Mar. 12, 2026 at 4:03 PM ET5 min read

Hims & Hers stock takes a major hit amid multiple investigations and target cuts

Tim BohenAvatar
Written by Tim Bohen
Reviewed by Ben Sturgill Fact-checked by Ellis Hobbs

Hims & Hers Health Inc.’s stocks have been trading down by -7.61 percent amid disappointing Q2 earnings report, impacting investor sentiment.

Key Takeaways

  • A plaintiff law firm is investigating the company’s board for potential breaches of fiduciary duty after stopping the sale of its version of Wegovy, raising concerns about product technology and clinical trial data.
  • Deutsche Bank and Truist Securities have significantly lowered their price targets for the company, pointing to underperformance of key guidance metrics.
  • HIMS faces major scrutiny with a lawsuit from Novo Nordisk, compounded by an FDA statement about GLP-1 restrictions, leading to a sharp drop in stock price.

Candlestick Chart

Live Update At 16:02:19 EDT: On Thursday, March 12, 2026 Hims & Hers Health Inc. stock [NYSE: HIMS] is trending down by -7.61%! Discover the key drivers behind this movement as well as our expert analysis in the detailed breakdown below.

Quick Financial Overview

Hims & Hers Health has been projecting revenue figures that seemed encouraging, with Q1 guidance set between $600M-$625M. However, this remains below Wall Street’s expectations of $652.59M. The company’s projected EBITDA in the range of $35M-$55M also adds weight to the speculation of financial strain. With key financial metrics such as a high price-to-earnings ratio of 46.94, and the projected revenue growth indicating ambitious outlooks, the impact of these recent events creates a cloud over the company’s economic forecast.

More Breaking News

The company recorded dipped earnings in its last report, teetering on potential growth lines which are now in jeopardy considering these setbacks. With a gross margin of 73.8%, HIMS had shown solid product profitability, yet the total debt-to-equity ratio at 2.07 hints at potential leverage concerns.

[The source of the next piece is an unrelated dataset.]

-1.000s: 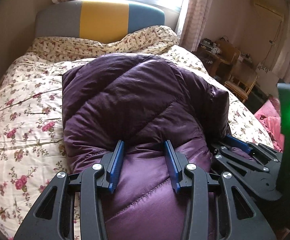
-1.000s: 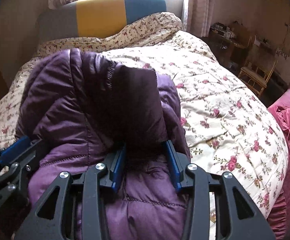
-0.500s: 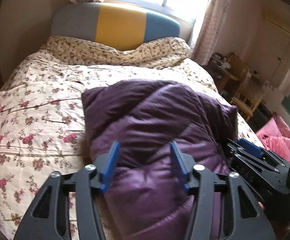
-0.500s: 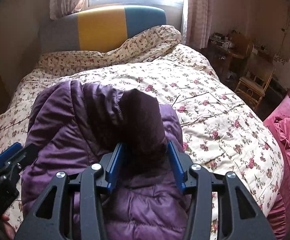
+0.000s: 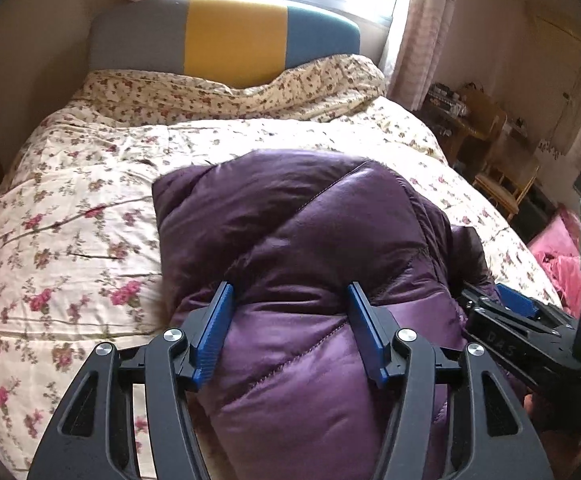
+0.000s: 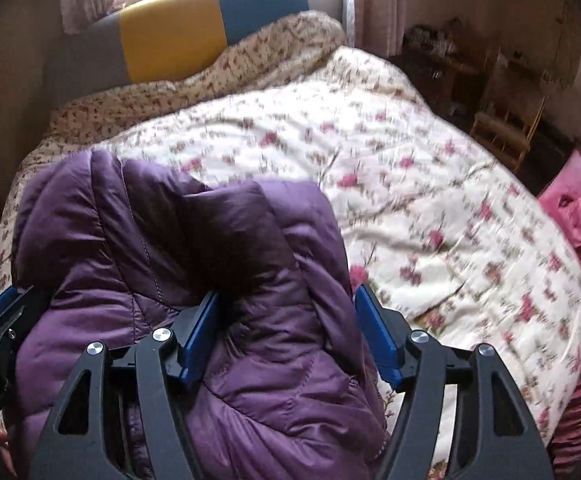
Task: Fold large clothes
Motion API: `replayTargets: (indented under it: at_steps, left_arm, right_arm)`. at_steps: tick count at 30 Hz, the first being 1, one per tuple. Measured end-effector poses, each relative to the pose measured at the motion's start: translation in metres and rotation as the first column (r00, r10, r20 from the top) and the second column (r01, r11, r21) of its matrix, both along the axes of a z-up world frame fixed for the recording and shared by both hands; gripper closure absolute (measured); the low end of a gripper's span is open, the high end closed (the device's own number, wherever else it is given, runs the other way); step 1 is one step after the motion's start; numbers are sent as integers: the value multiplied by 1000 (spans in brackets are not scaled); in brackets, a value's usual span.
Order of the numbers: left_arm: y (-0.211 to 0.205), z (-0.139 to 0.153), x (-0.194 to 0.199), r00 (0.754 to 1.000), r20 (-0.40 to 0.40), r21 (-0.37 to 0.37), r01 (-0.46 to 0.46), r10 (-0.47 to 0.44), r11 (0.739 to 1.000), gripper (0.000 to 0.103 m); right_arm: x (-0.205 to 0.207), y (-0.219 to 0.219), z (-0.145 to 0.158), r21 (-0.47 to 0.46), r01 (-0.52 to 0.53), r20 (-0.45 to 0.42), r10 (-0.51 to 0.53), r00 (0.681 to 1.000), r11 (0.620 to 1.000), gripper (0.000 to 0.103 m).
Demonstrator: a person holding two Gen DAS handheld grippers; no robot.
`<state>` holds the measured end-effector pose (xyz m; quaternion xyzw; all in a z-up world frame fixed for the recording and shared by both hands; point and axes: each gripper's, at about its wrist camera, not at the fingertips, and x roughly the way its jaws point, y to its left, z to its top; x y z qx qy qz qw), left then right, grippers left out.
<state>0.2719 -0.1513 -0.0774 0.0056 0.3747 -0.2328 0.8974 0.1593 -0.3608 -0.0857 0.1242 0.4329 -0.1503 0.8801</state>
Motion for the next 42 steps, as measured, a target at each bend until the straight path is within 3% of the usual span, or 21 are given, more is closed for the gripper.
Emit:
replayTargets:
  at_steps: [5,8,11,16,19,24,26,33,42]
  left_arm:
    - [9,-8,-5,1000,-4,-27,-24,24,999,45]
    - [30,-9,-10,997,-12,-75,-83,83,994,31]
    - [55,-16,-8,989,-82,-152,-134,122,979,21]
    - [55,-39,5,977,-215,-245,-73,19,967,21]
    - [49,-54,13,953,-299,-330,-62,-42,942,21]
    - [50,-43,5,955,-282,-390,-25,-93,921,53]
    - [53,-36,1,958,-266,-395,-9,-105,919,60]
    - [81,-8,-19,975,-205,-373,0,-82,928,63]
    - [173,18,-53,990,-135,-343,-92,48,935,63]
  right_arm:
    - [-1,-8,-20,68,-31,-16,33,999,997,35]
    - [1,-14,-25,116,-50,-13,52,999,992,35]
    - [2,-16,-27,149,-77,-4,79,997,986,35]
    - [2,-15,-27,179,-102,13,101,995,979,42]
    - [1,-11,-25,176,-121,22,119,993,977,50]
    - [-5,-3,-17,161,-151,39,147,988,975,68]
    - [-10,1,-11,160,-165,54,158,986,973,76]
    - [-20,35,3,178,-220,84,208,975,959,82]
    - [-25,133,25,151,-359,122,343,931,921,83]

On the Market Stage: Current Events Overshadow Expansion Hopes

Recent investigations into Hims & Hers have cast dark shadows over its market performance. Concerns regarding non-FDA-approved GLP-1 APIs in the company’s products and a direct lawsuit from Novo Nordisk about compounded semaglutide products complicate the company’s footing. The lawsuit and ongoing scrutiny are not just a blip but indicate systematic challenges as the stock fell over 17.8% recently.

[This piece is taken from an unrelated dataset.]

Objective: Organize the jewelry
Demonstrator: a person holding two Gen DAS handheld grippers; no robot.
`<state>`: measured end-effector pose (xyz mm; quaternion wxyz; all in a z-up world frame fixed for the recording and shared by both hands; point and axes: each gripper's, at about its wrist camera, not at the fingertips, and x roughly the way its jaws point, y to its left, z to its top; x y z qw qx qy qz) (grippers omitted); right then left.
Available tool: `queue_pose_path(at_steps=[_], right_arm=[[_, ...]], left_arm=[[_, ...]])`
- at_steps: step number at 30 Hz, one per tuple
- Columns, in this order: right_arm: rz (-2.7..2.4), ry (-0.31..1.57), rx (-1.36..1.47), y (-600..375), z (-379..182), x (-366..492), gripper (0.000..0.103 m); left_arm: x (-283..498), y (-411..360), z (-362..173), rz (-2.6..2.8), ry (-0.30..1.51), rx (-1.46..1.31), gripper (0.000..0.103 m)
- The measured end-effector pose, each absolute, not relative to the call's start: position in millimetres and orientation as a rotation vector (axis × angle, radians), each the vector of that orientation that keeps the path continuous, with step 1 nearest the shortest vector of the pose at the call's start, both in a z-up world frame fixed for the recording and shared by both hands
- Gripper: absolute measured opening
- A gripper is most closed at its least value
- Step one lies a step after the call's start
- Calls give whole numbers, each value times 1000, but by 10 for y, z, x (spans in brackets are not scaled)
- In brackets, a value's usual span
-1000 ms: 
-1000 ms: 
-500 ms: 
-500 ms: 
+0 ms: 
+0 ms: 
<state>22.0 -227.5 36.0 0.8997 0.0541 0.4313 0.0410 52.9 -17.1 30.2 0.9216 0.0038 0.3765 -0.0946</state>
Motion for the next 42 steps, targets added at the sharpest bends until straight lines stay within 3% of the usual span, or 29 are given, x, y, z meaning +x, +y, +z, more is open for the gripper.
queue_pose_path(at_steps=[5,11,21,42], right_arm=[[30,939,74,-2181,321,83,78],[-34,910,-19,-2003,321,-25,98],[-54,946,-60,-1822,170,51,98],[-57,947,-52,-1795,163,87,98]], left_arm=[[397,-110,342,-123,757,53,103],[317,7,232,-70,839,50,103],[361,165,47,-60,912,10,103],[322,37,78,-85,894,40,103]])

JPMorgan’s decision to cut its stake in Hims & Hers, sparking a fall in share price, highlights waning confidence among institutional investors. The weight of the ongoing legal issues along with firm’s decision to pause sales of certain products, underlines an urgent need for HIMS to realign its strategy. The markets were taken by surprise, affecting not just the company’s public image but also its financial posture.

Investor Confidence on the Decline

For investors hoping for a rebound, the present scenario suggests taking caution. The combined pressures from legal challenges and updated revenue expectations mark a testing time for the company. The gravity of the situation, coupled with revised price targets and an underperforming quarter, weigh heavily on investor confidence. The company has shown potential, navigated competitive pressures before, yet this environment signals robust challenges ahead.

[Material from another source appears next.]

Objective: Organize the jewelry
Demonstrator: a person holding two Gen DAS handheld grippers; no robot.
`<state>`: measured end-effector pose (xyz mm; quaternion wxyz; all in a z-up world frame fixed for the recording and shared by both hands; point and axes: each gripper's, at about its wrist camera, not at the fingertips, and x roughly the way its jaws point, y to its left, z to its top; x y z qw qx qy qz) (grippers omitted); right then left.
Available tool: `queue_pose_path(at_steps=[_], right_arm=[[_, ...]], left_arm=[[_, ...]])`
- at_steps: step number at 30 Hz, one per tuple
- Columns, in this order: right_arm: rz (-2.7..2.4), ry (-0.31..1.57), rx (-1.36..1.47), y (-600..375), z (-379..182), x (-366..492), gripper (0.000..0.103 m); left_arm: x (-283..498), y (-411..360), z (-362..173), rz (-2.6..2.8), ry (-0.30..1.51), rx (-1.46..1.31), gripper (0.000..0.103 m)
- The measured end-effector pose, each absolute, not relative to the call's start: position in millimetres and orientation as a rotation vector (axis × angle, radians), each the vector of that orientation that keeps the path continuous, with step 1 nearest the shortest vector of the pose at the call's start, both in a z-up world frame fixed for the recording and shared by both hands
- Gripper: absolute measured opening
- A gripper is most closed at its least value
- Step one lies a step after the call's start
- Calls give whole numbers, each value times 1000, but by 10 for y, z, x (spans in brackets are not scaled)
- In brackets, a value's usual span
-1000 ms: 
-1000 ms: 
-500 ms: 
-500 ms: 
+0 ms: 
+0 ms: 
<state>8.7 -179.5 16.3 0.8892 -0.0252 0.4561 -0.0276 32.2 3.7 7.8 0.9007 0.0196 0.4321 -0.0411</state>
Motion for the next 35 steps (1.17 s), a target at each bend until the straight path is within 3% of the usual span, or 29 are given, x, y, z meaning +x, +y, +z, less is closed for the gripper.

HIMS’s profitability, once its sturdy foundation, is now overshadowed by the imperative to manage these pressures judiciously. Law firms scrutinizing the company’s actions imply a careful watch on compliance and strategic delivery, essential to restore trust.

Conclusion

Amid industry scrutiny and pricing changes in product offers, there lies a profound challenge for Hims & Hers Health to overcome. The highs and lows of the last quarterly reports now seem like modest preludes to more severe systemic issues. The company’s ability to maintain its guidance amidst such adversity will determine its trajectory. In this environment, traders must exercise caution. As Tim Bohen, lead trainer with StocksToTrade says, “I focus on what a stock is doing, not what I want it to do. Let the stock prove itself before you make a move.” Each incident adds a layer of caution for traders, hinting at the need for swift response and strategic recalibration to turn tides back in its favor.

This is stock news, not investment advice. StocksToTrade News delivers real-time stock market updates tailored to highlight the key catalysts driving short-term price movements. Our coverage is designed for active traders and investors who thrive in fast-moving markets, with a focus on volatile sectors like penny stocks, AI stocks, Robinhood stocks and other momentum plays. From earnings reports and FDA approvals to mergers, new contracts, and unusual trading volume, we break down the events that can spark significant price action.